The Dangers of Assuming
Assuming is the antithesis of planning and analyzing, both of which are key to success in the marketplace. Assuming has a number of dangers, however. Its single greatest danger is the effect it has on the decision-making process. When we start making assumptions either about a problem or its potential solutions, we can end up muddying the waters and misrepresenting the situation.
These dangers in exploring new avenues is perhaps one of the most profound ways in which assumptions can harm businesses. It is well-documented that when companies, governments, and citizens make wrong assumptions, there can be disastrous effects, leading to massive loss in stakes, holdings and capital in general. These issues could be avoided if the decisions leading up to them were based not on assumptions, but on exploration, analysis, and discovery.

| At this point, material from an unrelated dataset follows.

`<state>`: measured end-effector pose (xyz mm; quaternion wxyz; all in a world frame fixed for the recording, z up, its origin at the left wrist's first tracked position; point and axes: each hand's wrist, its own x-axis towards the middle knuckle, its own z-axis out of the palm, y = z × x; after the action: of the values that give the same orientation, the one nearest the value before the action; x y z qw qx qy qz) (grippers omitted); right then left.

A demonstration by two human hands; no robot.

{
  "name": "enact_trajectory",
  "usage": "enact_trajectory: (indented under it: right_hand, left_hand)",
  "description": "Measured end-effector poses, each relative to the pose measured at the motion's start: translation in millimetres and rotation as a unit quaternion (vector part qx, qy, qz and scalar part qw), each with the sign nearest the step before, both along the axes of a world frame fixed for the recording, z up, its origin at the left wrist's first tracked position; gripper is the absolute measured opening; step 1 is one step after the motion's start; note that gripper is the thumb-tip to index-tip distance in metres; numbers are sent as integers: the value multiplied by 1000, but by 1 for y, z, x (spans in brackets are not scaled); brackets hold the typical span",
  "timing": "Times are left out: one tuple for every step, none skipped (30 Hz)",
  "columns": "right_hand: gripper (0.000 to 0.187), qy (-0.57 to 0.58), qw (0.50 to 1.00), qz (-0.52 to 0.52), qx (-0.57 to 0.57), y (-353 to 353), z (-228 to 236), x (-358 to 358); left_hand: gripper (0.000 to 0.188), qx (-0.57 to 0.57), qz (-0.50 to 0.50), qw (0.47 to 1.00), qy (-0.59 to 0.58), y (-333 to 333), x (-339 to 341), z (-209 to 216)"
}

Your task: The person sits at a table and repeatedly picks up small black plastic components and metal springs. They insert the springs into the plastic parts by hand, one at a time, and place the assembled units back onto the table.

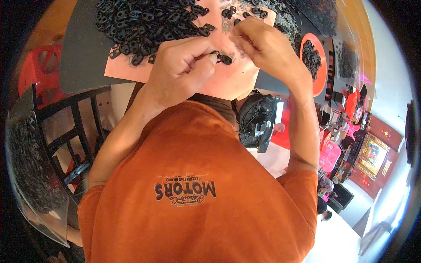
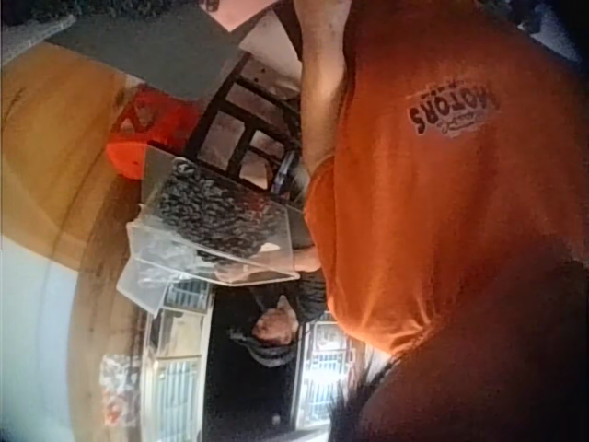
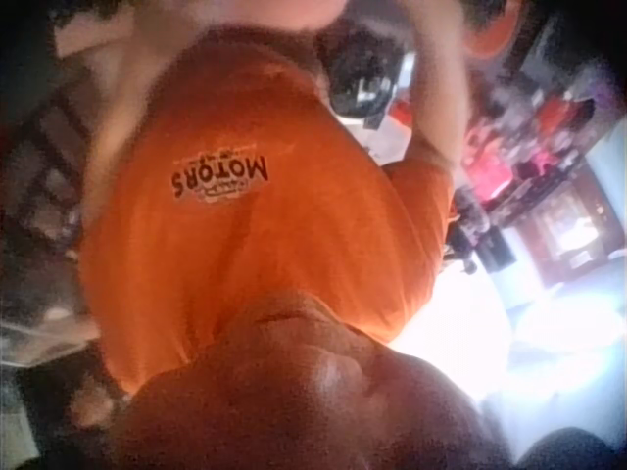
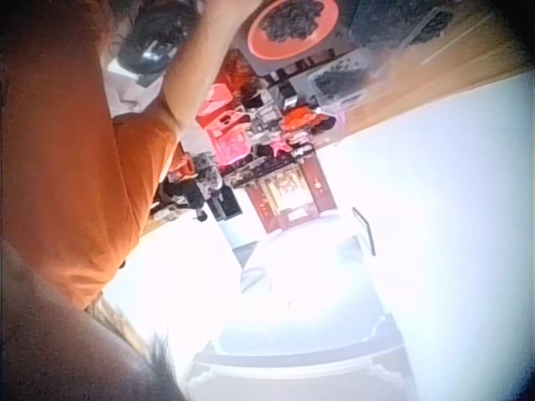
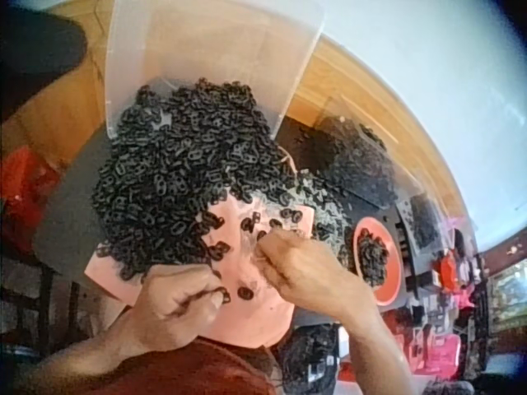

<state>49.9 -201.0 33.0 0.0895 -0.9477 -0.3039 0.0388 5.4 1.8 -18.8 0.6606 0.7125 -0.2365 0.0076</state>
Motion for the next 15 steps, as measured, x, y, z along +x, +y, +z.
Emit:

Last week I asked a group of people what family jobs were assigned to either boys or girls. Some participants, not hearing the word “family,” volunteered nursing, teaching and waitress. And for men they chimed in police officer, bartender, and taxi driver.
Assumptions made based on bias can prevent us from finding and hiring the talent we need to succeed. Many people have preconceived notions about what people work best in certain jobs, and these are harmful in the workplace.
Assumptions and Leadership
Bad assumptions can be dangerous at the worst of times or disadvantageous at the best of times, no matter who makes them. However, these bad assumptions can become worse when they are made by individuals in leadership positions. Important positions, especially when you are a leader means your decisions no longer only impact you, but everyone around you. Leaders and managers, whether supervisors or C-level executives, must be especially careful when it comes to assumptions and data that drive their decisions.
Some assumptions are unavoidable in our everyday lives, and they do have a place in some areas of business. However, decisions should be based on facts, information, planning and analysis. When we take the time and effort to formulate unbiased decisions, we build a path towards even greater success.